▼

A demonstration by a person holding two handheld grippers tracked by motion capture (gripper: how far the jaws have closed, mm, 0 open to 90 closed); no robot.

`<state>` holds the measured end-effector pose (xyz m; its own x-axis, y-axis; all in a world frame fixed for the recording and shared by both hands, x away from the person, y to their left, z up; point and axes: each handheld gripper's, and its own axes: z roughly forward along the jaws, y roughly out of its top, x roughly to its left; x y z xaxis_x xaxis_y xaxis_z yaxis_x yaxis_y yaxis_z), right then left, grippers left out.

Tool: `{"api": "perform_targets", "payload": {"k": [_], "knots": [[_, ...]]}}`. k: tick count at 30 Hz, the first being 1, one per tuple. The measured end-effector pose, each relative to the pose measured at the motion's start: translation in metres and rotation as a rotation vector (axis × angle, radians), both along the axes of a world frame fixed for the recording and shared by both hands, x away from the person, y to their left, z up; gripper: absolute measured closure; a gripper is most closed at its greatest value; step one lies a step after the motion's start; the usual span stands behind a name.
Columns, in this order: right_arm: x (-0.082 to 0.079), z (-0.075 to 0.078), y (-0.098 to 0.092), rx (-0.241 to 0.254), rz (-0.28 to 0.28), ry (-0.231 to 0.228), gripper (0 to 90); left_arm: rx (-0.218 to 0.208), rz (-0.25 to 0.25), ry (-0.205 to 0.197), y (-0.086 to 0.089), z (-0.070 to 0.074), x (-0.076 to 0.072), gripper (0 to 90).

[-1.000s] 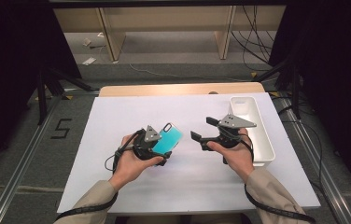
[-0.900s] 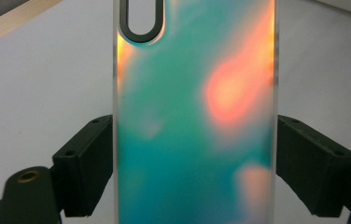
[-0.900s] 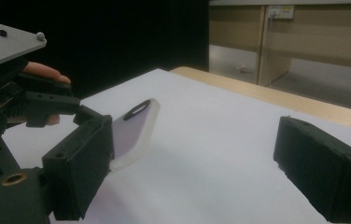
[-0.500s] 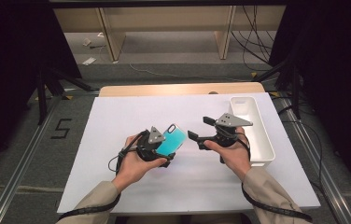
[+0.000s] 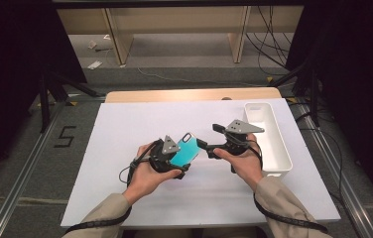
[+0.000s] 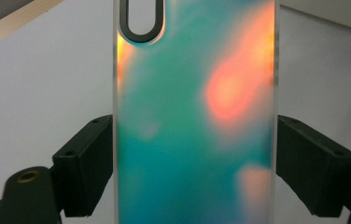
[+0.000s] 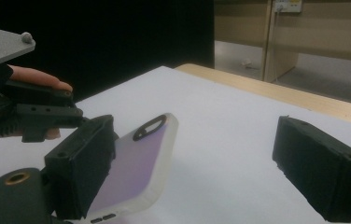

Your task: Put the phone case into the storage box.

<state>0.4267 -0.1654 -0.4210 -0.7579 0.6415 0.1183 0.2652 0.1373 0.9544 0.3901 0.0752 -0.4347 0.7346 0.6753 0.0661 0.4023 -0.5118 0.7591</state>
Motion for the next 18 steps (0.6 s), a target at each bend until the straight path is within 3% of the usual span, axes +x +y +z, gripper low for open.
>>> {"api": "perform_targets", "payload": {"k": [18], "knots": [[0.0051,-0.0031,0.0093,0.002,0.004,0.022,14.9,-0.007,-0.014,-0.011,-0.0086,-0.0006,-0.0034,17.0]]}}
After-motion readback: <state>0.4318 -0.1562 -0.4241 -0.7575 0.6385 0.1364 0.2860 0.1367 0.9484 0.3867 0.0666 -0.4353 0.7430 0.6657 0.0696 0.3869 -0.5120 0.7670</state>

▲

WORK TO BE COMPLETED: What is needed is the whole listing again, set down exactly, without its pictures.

WRITTEN SOLUTION:
A demonstration by a person holding two handheld grippers tracked by motion capture (gripper: how far the jaws have closed, mm, 0 open to 90 closed); no robot.

`<state>` holds the measured end-effector pose (xyz m; its own x-axis, y-axis; all in a world frame fixed for the recording and shared by both hands, x away from the person, y to their left, z up; point and axes: each handheld gripper's, and its own axes: z roughly forward along the jaws, y roughly out of its top, x roughly to its left; x y z xaxis_x xaxis_y xaxis_z yaxis_x yaxis_y yaxis_z), right then left, grippers left out.

Tool: `{"api": "perform_targets", "payload": {"k": [_], "knots": [[_, ...]]}}`. k: tick count at 30 Hz, the first being 1, one per tuple. The measured end-effector pose, each relative to the pose measured at the motion's start: translation in metres and rotation as a rotation vector (axis × angle, radians), both along the axes of a world frame fixed for the recording and shared by both hands, x away from the person, y to their left, z up; gripper: absolute measured closure; a gripper is most closed at its greatest value; step one lies a step after the motion's start; the usual span stands behind a name.
Columns, in this order: right_arm: x (-0.082 to 0.079), z (-0.075 to 0.078), y (-0.098 to 0.092), rx (-0.241 to 0.254), rz (-0.28 to 0.28), ry (-0.231 to 0.228), gripper (0 to 90); left_arm: rx (-0.218 to 0.208), rz (-0.25 to 0.25), ry (-0.205 to 0.197), y (-0.086 to 0.089), z (-0.070 to 0.074), x (-0.076 to 0.072), gripper (0 to 90).

[-1.000s] 
[-0.900s] 
[-0.900s] 
[-0.500s] 
[+0.000s] 
[+0.000s] 
[+0.000s] 

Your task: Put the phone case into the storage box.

<state>0.4267 -0.1654 -0.4210 -0.7579 0.6415 0.1183 0.2652 0.1373 0.9544 0.3901 0.0752 -0.4347 0.7346 0.6753 0.0661 0.4023 -0.5118 0.7591</state>
Motion for the next 18 steps (0.6 s), a target at each bend until the straight path is within 3% of the usual span, axes +x +y +z, gripper low for open.
>>> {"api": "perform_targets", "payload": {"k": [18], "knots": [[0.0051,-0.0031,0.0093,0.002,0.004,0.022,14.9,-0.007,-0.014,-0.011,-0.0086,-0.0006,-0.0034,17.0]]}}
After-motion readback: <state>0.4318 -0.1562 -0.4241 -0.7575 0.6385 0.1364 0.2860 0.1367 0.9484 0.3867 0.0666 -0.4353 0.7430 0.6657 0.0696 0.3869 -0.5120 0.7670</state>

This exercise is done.